* **What this task involves**: Every word of the listing must be returned. Retype it exactly.

=== Provided records ===

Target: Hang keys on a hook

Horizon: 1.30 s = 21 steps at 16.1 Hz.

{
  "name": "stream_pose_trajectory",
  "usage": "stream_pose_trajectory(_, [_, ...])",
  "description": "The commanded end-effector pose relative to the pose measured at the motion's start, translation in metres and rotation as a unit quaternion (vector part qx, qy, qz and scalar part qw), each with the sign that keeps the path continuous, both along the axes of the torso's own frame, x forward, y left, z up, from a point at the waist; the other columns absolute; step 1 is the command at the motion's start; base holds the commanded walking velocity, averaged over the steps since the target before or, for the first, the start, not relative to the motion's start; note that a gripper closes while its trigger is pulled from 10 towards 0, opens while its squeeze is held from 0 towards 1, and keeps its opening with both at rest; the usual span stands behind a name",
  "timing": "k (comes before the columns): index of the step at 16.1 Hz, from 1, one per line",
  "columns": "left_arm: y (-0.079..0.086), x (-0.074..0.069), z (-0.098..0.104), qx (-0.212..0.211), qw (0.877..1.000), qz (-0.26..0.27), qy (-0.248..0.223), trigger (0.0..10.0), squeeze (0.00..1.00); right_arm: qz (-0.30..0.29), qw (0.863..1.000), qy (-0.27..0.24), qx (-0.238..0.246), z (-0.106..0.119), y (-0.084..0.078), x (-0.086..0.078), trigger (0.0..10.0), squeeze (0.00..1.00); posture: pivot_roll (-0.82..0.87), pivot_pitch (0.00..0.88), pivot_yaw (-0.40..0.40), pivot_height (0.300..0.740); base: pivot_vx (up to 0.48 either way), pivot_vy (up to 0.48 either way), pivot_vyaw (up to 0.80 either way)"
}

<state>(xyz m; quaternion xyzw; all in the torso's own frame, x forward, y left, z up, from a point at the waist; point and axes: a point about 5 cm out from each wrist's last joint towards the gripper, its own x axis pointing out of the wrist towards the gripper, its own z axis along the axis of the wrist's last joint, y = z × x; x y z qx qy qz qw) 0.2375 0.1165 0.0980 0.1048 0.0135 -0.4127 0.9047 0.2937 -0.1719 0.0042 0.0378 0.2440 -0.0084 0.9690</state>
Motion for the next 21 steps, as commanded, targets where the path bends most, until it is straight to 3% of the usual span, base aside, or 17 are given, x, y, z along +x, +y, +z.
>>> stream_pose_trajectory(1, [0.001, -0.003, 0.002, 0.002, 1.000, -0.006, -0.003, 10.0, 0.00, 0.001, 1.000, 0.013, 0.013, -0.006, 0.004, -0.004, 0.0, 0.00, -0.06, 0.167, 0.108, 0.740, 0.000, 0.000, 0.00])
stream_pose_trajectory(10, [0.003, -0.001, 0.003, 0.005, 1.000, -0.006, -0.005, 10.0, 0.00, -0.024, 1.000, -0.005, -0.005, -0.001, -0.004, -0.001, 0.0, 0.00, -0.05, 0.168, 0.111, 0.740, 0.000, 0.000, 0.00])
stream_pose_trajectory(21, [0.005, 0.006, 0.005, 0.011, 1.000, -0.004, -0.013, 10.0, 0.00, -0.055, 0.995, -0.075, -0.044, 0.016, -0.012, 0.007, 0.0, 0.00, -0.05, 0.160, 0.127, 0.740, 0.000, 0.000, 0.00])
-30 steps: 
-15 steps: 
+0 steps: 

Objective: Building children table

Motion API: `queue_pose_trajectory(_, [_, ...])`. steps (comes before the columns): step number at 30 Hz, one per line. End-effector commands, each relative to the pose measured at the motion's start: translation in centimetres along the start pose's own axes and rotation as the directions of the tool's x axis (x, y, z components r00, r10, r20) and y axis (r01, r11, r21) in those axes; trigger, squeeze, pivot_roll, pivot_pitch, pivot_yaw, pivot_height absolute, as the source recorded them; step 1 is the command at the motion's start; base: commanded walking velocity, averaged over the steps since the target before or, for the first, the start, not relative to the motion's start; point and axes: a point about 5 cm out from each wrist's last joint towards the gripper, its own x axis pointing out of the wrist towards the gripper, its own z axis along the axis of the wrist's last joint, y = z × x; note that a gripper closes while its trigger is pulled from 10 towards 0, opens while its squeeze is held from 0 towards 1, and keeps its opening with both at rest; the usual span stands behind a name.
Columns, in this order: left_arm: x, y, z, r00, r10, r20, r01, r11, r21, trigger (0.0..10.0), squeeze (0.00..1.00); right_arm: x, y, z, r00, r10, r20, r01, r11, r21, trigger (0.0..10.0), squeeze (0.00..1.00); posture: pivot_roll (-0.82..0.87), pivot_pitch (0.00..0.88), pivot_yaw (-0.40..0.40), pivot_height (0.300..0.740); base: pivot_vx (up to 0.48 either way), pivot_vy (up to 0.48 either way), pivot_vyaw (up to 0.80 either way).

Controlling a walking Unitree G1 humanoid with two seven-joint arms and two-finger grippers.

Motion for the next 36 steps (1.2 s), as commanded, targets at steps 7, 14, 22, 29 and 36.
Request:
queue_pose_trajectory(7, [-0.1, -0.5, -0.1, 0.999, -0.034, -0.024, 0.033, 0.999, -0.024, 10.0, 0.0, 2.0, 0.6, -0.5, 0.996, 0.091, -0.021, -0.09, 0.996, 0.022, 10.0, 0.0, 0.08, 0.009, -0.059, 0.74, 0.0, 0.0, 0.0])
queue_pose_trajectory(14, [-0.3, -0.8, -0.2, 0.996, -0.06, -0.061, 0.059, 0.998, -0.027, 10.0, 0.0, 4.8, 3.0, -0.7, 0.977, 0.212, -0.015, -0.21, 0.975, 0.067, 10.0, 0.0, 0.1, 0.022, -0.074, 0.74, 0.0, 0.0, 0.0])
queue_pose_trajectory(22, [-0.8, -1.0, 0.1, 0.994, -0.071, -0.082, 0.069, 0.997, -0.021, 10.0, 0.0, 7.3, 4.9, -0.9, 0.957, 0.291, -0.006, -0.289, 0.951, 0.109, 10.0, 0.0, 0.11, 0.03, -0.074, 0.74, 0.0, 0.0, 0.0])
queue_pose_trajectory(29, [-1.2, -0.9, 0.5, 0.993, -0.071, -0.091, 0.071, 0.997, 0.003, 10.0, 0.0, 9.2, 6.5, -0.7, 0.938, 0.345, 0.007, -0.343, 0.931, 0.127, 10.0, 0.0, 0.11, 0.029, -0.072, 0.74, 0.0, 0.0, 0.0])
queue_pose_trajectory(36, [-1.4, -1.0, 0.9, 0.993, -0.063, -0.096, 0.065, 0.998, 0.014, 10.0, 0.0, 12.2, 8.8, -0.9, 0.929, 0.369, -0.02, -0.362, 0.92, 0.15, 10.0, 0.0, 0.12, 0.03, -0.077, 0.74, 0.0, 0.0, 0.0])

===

* **Task answer**:
Target: Hang keys on a hook

Horizon: 1.30 s = 21 steps at 16.1 Hz.

{
  "name": "stream_pose_trajectory",
  "usage": "stream_pose_trajectory(_, [_, ...])",
  "description": "The commanded end-effector pose relative to the pose measured at the motion's start, translation in metres and rotation as a unit quaternion (vector part qx, qy, qz and scalar part qw), each with the sign that keeps the path continuous, both along the axes of the torso's own frame, x forward, y left, z up, from a point at the waist; the other columns absolute; step 1 is the command at the motion's start; base holds the commanded walking velocity, averaged over the steps since the target before or, for the first, the start, not relative to the motion's start; note that a gripper closes while its trigger is pulled from 10 towards 0, opens while its squeeze is held from 0 towards 1, and keeps its opening with both at rest; the usual span stands behind a name",
  "timing": "k (comes before the columns): index of the step at 16.1 Hz, from 1, one per line",
  "columns": "left_arm: y (-0.079..0.086), x (-0.074..0.069), z (-0.098..0.104), qx (-0.212..0.211), qw (0.877..1.000), qz (-0.26..0.27), qy (-0.248..0.223), trigger (0.0..10.0), squeeze (0.00..1.00); right_arm: qz (-0.30..0.29), qw (0.863..1.000), qy (-0.27..0.24), qx (-0.238..0.246), z (-0.106..0.119), y (-0.084..0.078), x (-0.086..0.078), trigger (0.0..10.0), squeeze (0.00..1.00); posture: pivot_roll (-0.82..0.87), pivot_pitch (0.00..0.88), pivot_yaw (-0.40..0.40), pivot_height (0.300..0.740); base: pivot_vx (up to 0.48 either way), pivot_vy (up to 0.48 either way), pivot_vyaw (up to 0.80 either way)"
}

<state>(xyz m; quaternion xyzw; all in the torso's own frame, x forward, y left, z up, from a point at the waist; point and axes: a point about 5 cm out from each wrist's last joint towards the gripper, its own x axis pointing out of the wrist towards the gripper, its own z axis along the axis of the wrist's last joint, y = z × x; x y z qx qy qz qw) 0.2375 0.1165 0.0980 0.1048 0.0135 -0.4127 0.9047 0.2937 -0.1719 0.0042 0.0378 0.2440 -0.0084 0.9690</state>
Motion for the next 21 steps, as commanded, targets where the path bends most, until it is straight to 3% of the usual span, base aside, or 17 are given, x, y, z along +x, +y, +z.
>>> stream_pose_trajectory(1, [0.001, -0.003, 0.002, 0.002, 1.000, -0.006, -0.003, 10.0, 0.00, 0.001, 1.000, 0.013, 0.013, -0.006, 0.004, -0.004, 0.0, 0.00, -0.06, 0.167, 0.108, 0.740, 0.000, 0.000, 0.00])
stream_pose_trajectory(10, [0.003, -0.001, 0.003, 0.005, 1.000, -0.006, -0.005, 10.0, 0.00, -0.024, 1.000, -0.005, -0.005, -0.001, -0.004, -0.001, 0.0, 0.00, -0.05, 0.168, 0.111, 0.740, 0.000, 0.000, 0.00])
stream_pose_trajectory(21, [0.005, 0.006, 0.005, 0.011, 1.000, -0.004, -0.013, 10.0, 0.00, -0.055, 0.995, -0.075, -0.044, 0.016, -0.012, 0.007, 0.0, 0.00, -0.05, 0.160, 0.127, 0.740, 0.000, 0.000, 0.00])
-30 steps: 
-15 steps: 
+0 steps: 

Objective: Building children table

Motion API: `queue_pose_trajectory(_, [_, ...])`. steps (comes before the columns): step number at 30 Hz, one per line. End-effector commands, each relative to the pose measured at the motion's start: translation in centimetres along the start pose's own axes and rotation as the directions of the tool's x axis (x, y, z components r00, r10, r20) and y axis (r01, r11, r21) in those axes; trigger, squeeze, pivot_roll, pivot_pitch, pivot_yaw, pivot_height absolute, as the source recorded them; step 1 is the command at the motion's start; base: commanded walking velocity, averaged over the steps since the target before or, for the first, the start, not relative to the motion's start; point and axes: a point about 5 cm out from each wrist's last joint towards the gripper, its own x axis pointing out of the wrist towards the gripper, its own z axis along the axis of the wrist's last joint, y = z × x; note that a gripper closes while its trigger is pulled from 10 towards 0, opens while its squeeze is held from 0 towards 1, and keeps its opening with both at rest; the usual span stands behind a name.
Columns, in this order: left_arm: x, y, z, r00, r10, r20, r01, r11, r21, trigger (0.0..10.0), squeeze (0.00..1.00); right_arm: x, y, z, r00, r10, r20, r01, r11, r21, trigger (0.0..10.0), squeeze (0.00..1.00); posture: pivot_roll (-0.82..0.87), pivot_pitch (0.00..0.88), pivot_yaw (-0.40..0.40), pivot_height (0.300..0.740); base: pivot_vx (up to 0.48 either way), pivot_vy (up to 0.48 either way), pivot_vyaw (up to 0.80 either way).

Controlling a walking Unitree G1 humanoid with two seven-joint arms and two-finger grippers.

Motion for the next 36 steps (1.2 s), as commanded, targets at steps 7, 14, 22, 29 and 36.
Request:
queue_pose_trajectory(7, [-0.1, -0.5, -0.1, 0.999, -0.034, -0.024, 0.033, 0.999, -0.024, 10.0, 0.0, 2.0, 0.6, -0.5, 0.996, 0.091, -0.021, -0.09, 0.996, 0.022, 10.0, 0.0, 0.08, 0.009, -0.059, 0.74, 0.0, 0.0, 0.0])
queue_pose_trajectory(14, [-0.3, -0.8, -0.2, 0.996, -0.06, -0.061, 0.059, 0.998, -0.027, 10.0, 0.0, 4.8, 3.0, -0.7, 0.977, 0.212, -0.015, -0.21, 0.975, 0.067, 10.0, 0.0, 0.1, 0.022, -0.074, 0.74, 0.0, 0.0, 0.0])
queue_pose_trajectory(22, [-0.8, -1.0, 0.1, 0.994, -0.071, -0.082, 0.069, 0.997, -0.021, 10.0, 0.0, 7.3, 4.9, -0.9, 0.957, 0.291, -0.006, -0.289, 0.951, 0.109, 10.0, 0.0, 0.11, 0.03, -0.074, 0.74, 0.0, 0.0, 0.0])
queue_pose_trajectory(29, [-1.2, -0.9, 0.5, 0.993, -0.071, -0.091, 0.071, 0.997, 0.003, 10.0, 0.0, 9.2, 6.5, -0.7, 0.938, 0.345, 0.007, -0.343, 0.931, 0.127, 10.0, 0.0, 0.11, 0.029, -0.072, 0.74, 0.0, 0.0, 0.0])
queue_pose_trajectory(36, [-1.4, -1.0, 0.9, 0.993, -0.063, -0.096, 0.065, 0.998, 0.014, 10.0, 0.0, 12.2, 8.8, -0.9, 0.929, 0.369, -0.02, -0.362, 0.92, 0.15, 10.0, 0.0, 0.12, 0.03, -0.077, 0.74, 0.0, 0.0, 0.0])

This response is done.